I think in terms of my take home pay. It’s more straightforward if you have one job. My income is made out of full time job, part time job a bit of self employed stuff.

Even just with two jobs you take home a bit more than someone on a comparable salary as you get multiple NI allowances.

Thedogscollar · 05/01/2024 20:15

Annual salary is always gross.

quarrelmerchant · 05/01/2024 20:15

I’d say my takehome if I wanted to talk about monthly budgeting etc

Same.

Zampa · 05/01/2024 20:16

It has to be gross as take home is subject to other stuff like student loans, tax codes, childcare vouchers etc.

gormin · 05/01/2024 20:17

Gross. Employers couldn't advertise jobs on the basis of take home salary because they wouldn't know individuals' specific tax and pension arrangements.

The only time I've ever been asked about (monthly) take home pay is for a mortgage application.

Rewis · 05/01/2024 20:17

Gross when talking generally. Take home when I'm thinking about money myself. Maybe I have talked about takehome when I've made a point of how low my income used to be

maddening · 05/01/2024 20:19

I would refer to gross - but in the right context for using take home (eg for budgeting) I would use take home - but would specify that it was take home.
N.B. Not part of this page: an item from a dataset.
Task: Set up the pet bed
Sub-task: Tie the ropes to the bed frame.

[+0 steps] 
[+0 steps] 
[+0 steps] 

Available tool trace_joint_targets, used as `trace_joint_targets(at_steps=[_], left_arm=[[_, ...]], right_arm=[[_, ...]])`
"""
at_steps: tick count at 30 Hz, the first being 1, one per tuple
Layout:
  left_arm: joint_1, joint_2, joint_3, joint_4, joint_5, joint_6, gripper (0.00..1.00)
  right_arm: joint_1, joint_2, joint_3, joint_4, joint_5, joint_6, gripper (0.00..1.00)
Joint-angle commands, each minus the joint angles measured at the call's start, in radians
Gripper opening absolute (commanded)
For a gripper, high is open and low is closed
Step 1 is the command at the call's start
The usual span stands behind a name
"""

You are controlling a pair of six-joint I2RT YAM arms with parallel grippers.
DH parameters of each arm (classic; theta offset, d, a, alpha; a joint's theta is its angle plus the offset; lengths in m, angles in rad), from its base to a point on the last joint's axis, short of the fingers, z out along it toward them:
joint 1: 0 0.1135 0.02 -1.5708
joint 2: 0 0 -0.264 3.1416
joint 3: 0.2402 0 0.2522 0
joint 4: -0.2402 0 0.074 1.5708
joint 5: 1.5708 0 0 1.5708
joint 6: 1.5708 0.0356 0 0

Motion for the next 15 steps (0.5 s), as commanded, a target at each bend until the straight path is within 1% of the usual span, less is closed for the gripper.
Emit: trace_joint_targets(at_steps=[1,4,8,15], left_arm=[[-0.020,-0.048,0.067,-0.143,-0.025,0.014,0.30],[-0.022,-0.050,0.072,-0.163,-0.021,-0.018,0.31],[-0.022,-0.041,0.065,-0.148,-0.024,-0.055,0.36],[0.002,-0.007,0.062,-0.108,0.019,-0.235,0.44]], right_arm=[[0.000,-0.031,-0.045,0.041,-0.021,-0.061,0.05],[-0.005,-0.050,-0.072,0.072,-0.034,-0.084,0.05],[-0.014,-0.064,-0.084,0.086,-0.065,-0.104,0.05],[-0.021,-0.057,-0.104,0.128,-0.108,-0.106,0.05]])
If someone said their salary amount I would assume gross unless they specified that they were referring to take home.

HappiestSleeping · 05/01/2024 20:20

And my salary really is gross 😞

Kwasi · 05/01/2024 20:31

It's contextual.

If it's about what I can/cannot afford to do or buy, or what I 'take home' each month in relation to my monthly outgoings, I would always talk and think in terms of 'take-home' pay.

For example, I wouldn't base the affordability of monthly car finance on my annual salary, I would be paying for the car on a monthly basis out of my monthly 'take-home'.
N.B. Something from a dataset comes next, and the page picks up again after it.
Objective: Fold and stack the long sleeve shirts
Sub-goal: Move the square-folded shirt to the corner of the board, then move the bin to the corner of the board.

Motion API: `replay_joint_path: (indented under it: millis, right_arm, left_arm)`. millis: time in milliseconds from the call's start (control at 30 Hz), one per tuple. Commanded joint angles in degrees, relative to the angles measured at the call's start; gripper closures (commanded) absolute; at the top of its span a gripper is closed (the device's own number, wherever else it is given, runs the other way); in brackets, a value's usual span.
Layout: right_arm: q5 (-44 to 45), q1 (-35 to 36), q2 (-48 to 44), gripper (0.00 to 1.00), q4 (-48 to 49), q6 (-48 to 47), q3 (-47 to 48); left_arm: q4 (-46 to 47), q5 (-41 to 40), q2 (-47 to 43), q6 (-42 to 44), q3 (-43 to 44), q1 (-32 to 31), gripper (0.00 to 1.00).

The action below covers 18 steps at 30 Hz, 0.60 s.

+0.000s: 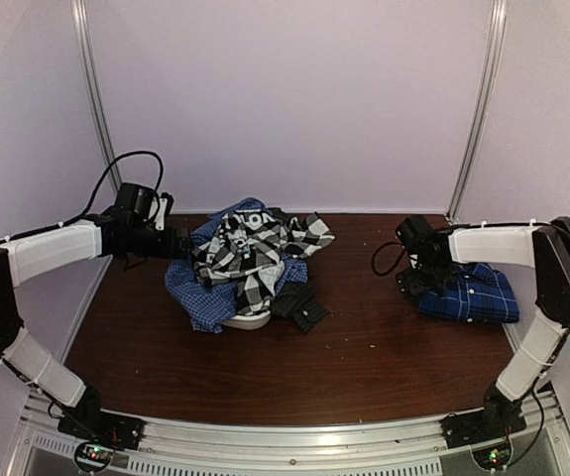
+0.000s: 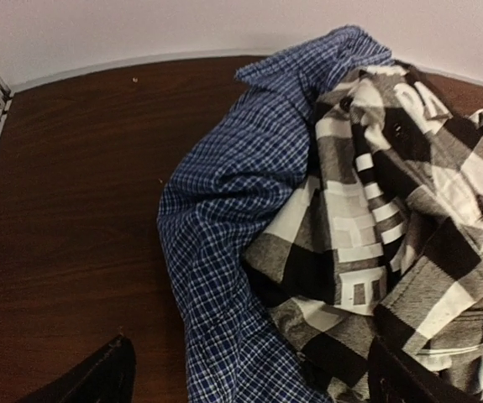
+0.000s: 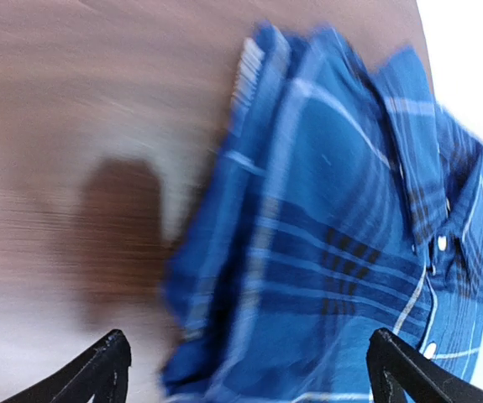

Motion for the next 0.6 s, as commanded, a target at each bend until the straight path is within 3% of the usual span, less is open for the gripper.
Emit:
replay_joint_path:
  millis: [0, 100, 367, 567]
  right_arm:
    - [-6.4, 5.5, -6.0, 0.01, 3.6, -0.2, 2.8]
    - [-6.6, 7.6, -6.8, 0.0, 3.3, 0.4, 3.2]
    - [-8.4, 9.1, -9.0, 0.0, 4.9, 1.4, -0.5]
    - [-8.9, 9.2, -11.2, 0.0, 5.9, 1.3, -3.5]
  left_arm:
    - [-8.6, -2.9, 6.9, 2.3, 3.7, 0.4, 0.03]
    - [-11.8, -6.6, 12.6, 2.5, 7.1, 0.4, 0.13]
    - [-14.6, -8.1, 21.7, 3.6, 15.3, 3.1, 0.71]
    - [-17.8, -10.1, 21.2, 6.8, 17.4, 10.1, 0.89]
If I were applying for a job, I would expect the salary to be stated as gross annual, but the first thing I would do is work out the monthly take-home.
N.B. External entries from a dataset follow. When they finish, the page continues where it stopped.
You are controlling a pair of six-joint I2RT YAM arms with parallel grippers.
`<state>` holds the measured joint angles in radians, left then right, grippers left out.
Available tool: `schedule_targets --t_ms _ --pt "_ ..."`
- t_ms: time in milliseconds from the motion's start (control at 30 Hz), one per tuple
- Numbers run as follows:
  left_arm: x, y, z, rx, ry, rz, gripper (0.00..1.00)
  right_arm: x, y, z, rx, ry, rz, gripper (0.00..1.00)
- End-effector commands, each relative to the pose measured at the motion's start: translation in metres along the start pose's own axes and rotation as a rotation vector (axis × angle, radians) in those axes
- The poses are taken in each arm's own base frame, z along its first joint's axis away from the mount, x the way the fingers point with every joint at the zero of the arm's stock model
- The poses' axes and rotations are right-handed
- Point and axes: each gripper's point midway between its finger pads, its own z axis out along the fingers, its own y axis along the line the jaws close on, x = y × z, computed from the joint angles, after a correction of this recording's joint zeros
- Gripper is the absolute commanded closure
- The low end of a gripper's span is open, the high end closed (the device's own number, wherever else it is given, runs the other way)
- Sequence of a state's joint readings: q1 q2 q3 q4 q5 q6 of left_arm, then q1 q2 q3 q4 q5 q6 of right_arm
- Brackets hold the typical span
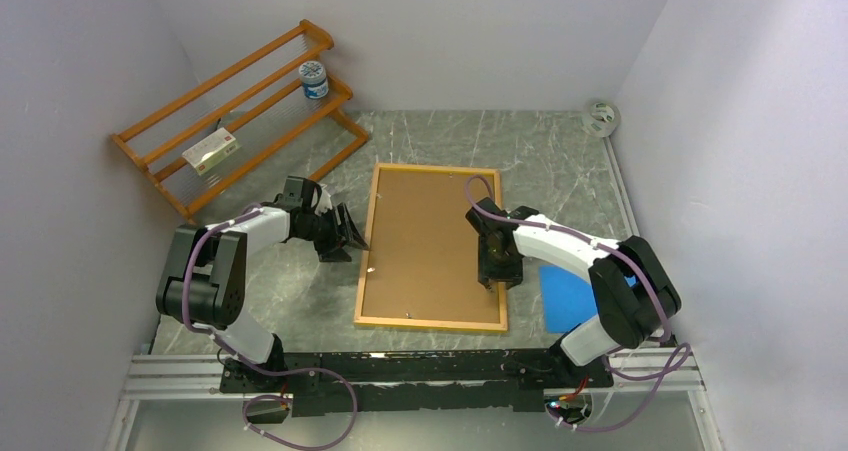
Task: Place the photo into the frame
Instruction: Install the photo frame at the center of the board, then adjust the photo frame at the center of the board.
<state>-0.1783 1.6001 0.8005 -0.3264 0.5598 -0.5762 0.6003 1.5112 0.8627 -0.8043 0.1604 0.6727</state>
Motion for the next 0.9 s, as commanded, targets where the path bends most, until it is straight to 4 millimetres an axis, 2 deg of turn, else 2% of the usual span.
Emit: schedule_targets --t_ms 0,300,467,600,667,767,867 --pt "0.000 0.000 0.002 0.006 0.004 0.019 0.35 0.005 0.002 0.003 -0.018 0.026 0.009 0.54" --pt "-0.002 0.000 0.004 0.011 0.008 0.017 0.36 0.011 0.001 0.006 -0.041 0.052 0.041 0.73" --pt "-0.005 -0.002 0.004 0.011 0.005 0.018 0.36 0.012 0.011 0.005 -0.102 0.058 0.030 0.76" --pt "-0.009 -0.003 0.002 0.002 -0.009 0.020 0.35 0.003 0.015 -0.002 -0.135 0.030 0.048 0.76" --pt "-0.012 -0.004 0.000 -0.008 -0.023 0.023 0.34 -0.009 0.014 -0.009 -0.133 -0.008 0.078 0.72" --pt "-0.016 -0.003 -0.002 -0.022 -0.039 0.031 0.30 -0.028 0.014 -0.018 -0.142 -0.061 0.133 0.57" --pt "-0.023 -0.006 0.000 -0.018 -0.047 0.039 0.28 -0.039 0.017 -0.015 -0.177 -0.068 0.163 0.48"
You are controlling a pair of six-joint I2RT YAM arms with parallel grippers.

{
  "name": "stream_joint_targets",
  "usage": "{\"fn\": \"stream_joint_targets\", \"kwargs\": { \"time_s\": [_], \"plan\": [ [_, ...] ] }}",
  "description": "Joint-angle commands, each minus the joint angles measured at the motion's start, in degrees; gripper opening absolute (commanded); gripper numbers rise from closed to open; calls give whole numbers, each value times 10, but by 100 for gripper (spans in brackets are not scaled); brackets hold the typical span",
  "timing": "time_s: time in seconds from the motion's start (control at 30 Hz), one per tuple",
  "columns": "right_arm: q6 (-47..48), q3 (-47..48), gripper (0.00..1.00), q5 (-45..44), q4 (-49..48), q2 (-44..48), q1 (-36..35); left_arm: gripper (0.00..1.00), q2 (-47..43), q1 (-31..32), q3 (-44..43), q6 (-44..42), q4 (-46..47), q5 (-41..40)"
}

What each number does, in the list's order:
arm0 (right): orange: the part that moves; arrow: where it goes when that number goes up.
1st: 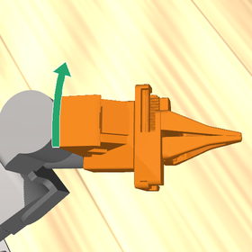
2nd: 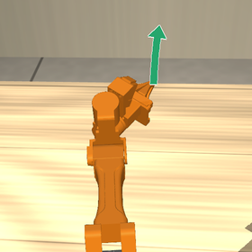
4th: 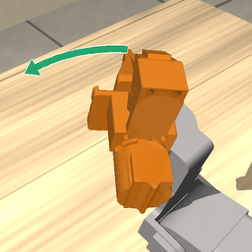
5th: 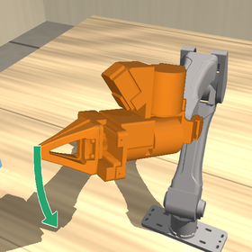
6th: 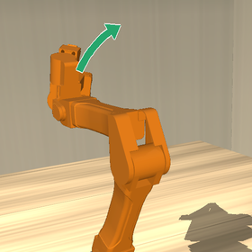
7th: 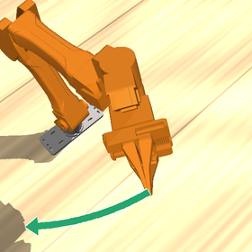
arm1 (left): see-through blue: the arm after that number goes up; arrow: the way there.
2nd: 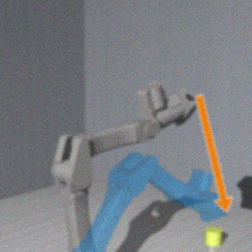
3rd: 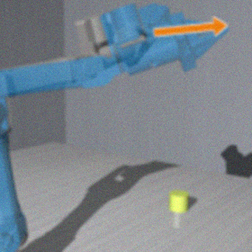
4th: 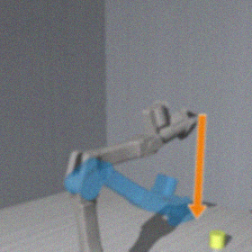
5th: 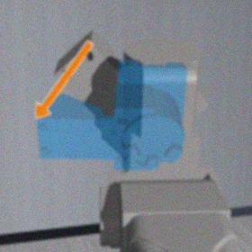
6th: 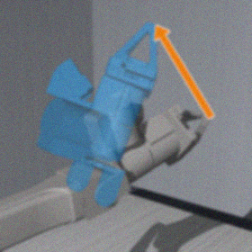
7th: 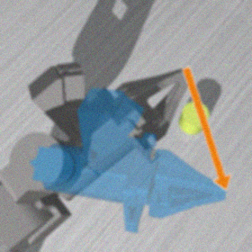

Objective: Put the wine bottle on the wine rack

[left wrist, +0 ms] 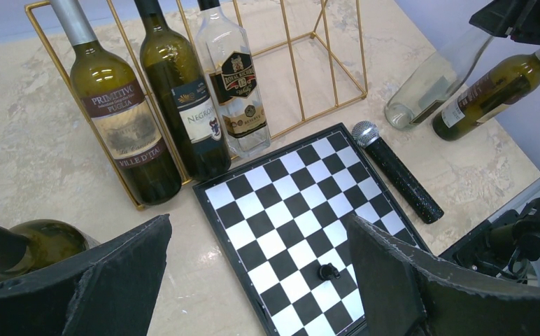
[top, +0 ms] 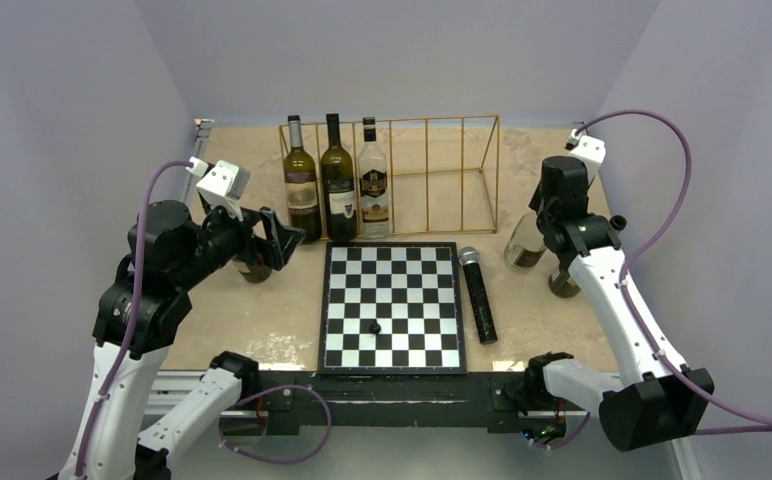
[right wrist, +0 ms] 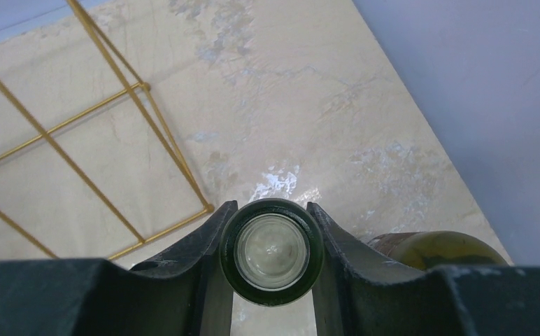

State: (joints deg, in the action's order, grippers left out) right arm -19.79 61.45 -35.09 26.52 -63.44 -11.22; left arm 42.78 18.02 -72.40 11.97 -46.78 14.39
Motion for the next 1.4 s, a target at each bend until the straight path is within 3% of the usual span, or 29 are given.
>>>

Clarinet1 · 05/01/2024 20:39

I think gross is right. In terms of earnings, you do earn the gross salary, it’s just that you have to pay tax etc out of it!

missmollygreen · 05/01/2024 20:42

Annually is gross, monthly is take home

Ohnotyoutoo · 05/01/2024 20:43

Annual salary is always gross, monthly/by the hour is net

Starseeking · 05/01/2024 20:49

Gross is the appropriate reference point as two people could have the exact same headline figure, but take home different amounts due to tax code, pensions deductions (and whether via salary sacrifice), student loans etc.

Legendairy · 05/01/2024 20:53

It would be gross for any salary, if a job is advertised its shown as gross salary whether that is hourly, monthly or annually. Take home would only be referred to for budgeting purposes. I saw that post and thought it was really weird.

Rufffles · 05/01/2024 21:06

In the UK it's more common for people to think and talk about their base salary in gross terms.

In some other jurisdictions net is more common.

Mum2jenny · 05/01/2024 21:08

Depends if you have any other income, but if not, gross income is what most ppl discuss

SeatonCarew · 05/01/2024 21:13

Gross is what is usually meant.

Interestingly, just starting to enter retirement and drawing income from various sources including savings , nowadays I'm learning to think in net income terms. How much do we have, how much do we want/ need?